Far Cry 4 is Far Cry 3 with the added benefit of monkeys, elephants and the occasional bout of snow. That’s not necessarily a bad thing.

We rated Far Cry 3 quite highly back when we first reviewed it; a departure from Far Cry 2, you played as an American party animal who travelled to an island, got separated from his friends and then seemingly went batsh*t crazy, becoming one with the island its inhabitants and adorning himself equally in tribal tattoos and the blood of his enemies. Outposts were for liberating (and later, resetting and redoing, thanks to an update), animals were for hunting and crafting, and stealth was your best bet. Far Cry 4 takes this winning formula and makes it easier to connect with.

This time around, you play as Ajay Ghale, an American who returns to his home country of Kyrat with his dead mother’s ashes in tow. You are fulfilling your mother’s dying wish: to return her to her homeland, specifically somewhere called Lakshmana. Almost immediately upon your return to Kyrat soil, your bus is ambushed and you’re first introduced to the tyrannical leader of the region, a very fashion-conscious man named Pagan Min. Don’t let that pink suit fool you; Min is one bad-ass motherf*cker, as he quickly demonstrates. Ghale is quickly rescued by a resistance group known as the Golden Path, and Ajay learns he’s more connected to the freedom fighters than he ever thought possible. Straight away, Far Cry 4 is easier to swallow than a bunch of party-going kids having a bad day; Ghale learns that the Golden Path almost have as much in-fighting going on as they do freedom fighting, and he’s tasked with focusing the resistance before liberating Kyrat from Min’s rule.

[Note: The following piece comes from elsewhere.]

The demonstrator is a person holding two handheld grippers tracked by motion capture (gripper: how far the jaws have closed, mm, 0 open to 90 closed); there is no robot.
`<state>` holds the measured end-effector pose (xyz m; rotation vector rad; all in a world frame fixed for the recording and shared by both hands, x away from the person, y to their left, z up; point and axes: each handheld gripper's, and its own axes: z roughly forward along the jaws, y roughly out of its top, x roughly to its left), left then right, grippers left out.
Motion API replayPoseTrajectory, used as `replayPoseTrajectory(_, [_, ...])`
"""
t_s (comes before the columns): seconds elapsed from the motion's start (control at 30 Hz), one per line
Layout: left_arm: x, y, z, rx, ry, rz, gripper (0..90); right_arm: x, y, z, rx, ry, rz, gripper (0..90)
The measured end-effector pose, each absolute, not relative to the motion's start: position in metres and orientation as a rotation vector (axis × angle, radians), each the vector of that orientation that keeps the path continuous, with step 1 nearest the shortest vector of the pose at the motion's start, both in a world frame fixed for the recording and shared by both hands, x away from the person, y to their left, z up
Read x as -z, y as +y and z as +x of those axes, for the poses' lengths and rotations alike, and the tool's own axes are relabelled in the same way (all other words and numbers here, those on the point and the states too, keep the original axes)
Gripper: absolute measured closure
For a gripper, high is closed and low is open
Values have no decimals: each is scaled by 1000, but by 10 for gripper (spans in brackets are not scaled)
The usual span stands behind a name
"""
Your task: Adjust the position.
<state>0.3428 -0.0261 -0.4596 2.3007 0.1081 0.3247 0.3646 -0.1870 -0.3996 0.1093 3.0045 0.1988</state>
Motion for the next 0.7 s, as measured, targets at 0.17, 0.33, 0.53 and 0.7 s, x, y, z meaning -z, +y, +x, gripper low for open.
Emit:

What follows is that polished Far Cry 3 gameplay in a slightly different setting. Despite a PR campaign that stresses Kyrat’s snow-capped roots, gameplay is largely in a tropic jungle and its surrounds, with short jaunts to the mountains you can see off in the distance. Far Cry 4‘s open world is huge, with outposts, towns, shantys, caves, ruins and more littered throughout the landscape. Vehicles — including the nifty new gyrocopter — are dotted about in the same fashion, and allow for faster transportation. A resourceful chap, Ajay can craft wallets to hold more money, pouches to hold more ammo weapons and medical syringes to keep himself alive, thanks to animal skins and native plants. Min’s Royal Army roams the region, based in outposts that Ghale is tasked to infiltrate and liberate as bases for the Golden Path. Said bases also allow for fast travel and new opportunities to trade for weapons, ammo and consumables.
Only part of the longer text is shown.